[Assigned task] An exact repetition of every entry, with no images, is the required answer.

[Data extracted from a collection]
+ + + +

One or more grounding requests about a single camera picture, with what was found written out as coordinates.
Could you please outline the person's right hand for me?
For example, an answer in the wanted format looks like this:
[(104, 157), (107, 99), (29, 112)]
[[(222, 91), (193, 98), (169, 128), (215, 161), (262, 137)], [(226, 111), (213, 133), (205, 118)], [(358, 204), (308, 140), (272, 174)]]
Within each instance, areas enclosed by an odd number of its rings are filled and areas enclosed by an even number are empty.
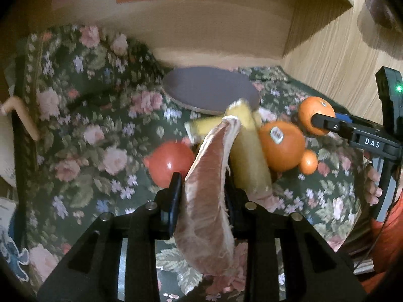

+ + + +

[Written answer]
One or more grounding requests about a single camera picture, with what was found written out as coordinates.
Could you please outline the person's right hand for me?
For example, an answer in the wanted format looks like this:
[(104, 157), (107, 99), (29, 112)]
[[(222, 91), (193, 98), (169, 128), (215, 161), (262, 137)], [(226, 111), (213, 133), (205, 118)], [(358, 204), (308, 140), (272, 174)]]
Within each instance, areas enclosed by an odd number of its rings are filled and areas enclosed by an even number are empty.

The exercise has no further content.